You're enormously knowledgeable and the posts were fascinating. But this is stats 101. Not doing this sort of thing, especially explicitly in favour of showing a hockey stick, undermines the fantastic analysis.
You mention modern server CPUs have capability to “read direct to L3, skipping memory”. Can you elaborate on this?
https://www.intel.com/content/www/us/en/io/data-direct-i-o-t...
AMD has something similar.
The PCIe bus and memory bus both originate from the processor or IO die of the "CPU" when you use an NVMe drive you are really just sending it a bunch of structured DMA requests. Normally you are telling the drive to DMA to an address that maps to the memory, so you can direct it cache and bypass sending it out on the DRAM bus.
In theory... the specifics of what is supported exactly? I can't vouch for that.
I’d be fascinated to see a comparison with SPDK. That bypasses the kernel’s NVMe / SSD driver and controls the whole device from user space - which is supposed to avoid a lot of copies and overhead.
You might be able to set up SPDK to send data directly into the cpu cache? It’s one of those things I’ve wanted to play with for years but honestly I don’t know enough about it.
https://spdk.io/
spdk and I go way back. I'm confident it'd be about the same, possibly ~200-300MB/s more, I was pretty close to the rated throughput of the drives. Io_uring has really closed the gap that used to exist between the in kernel and userspace solutions.
With the Intel connection they might have explicit support for DDIO. Good idea.
SPDK will be able to fully saturate the PCIe bandwidth from a single CPU core here (no secret 6 threads inside the kernel). The drives are your bottleneck so it won't go faster, but it can use a lot less CPU.

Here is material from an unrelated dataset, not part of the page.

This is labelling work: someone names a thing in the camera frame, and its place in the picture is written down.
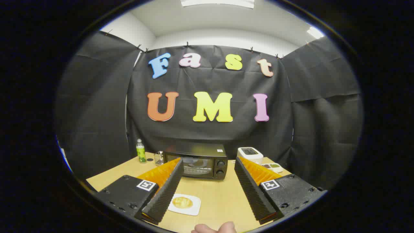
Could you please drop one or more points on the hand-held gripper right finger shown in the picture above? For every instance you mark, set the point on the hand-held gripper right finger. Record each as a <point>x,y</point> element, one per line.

But with SPDK you'll be talking to the disk, not to files. If you changed io_uring to read from the disk directly with O_DIRECT, you wouldn't have those extra 6 threads either. SPDK would still be considerably more CPU efficient but not 6x.
DDIO is a pure hardware feature. Software doesn't need to do anything to support it.
Source: SPDK co-creator
Would huge pages help with the mmap case?
Oh man... I'd have look into that. Off the top of my head I don't know how you'd make that happen. Way back when I'd have said no. Now with all the folio updates to the Linux kernel memory handling I'm not sure. I think you'd have to take care to make sure the data gets into to page cache as huge pages. If not then when you tried to madvise() or whatever the buffer to use huge pages it would likely just ignore you. In theory it could aggregate the small pages into huge pages but that would be more latency bound work and it's not clear how that impacts the page cache.
But the arm64 systems with 16K or 64K native pages would have fewer faults.
> I'd have look into that. Off the top of my head I don't know how you'd make that happen.
Pass these flags to your mmap call: (MAP_HUGETLB | MAP_HUGE_1GB)
Would this actually create huge page page cache entries?
It's right in the documentation for mmap() [0]! And, from my experience, using it with an 800GB file provided a significant speed-up, so I do believe the documentation is correct ;)
And, you can poke around in the linux kernel's source code to determine how it works. I had a related issue that I ended up digging around to find the answer to: what happens if you use mremap() to expand the mapping and it fails; is the old mapping still valid or not? Answer: it's still valid. I found that it was actually fairly easy to read linux kernel C code, compared to a lot (!) of other C libraries I've tried to understand.
[0]: https://www.man7.org/linux/man-pages/man2/mmap.2.html
> Would huge pages help with the mmap case?
Yes. Tens- or hundreds- of gigabytes of 4K page table entries take a while for the OS to navigate.
Thanks for the article. What about using file reads from a mounted ramdisk?
Hmm. tmpfs was slower. hugetlbfs wasn't working for me.
Performance claims aside, the real win with io_uring is how much control it gives you over async I/O without the syscall overhead. mmap’s great for simplicity, but once you hit high-concurrency or multi-buffer use cases, io_uring starts flexing. Anyone benchmarked it with real-world workloads (e.g., DB-backed APIs or log ingestion)?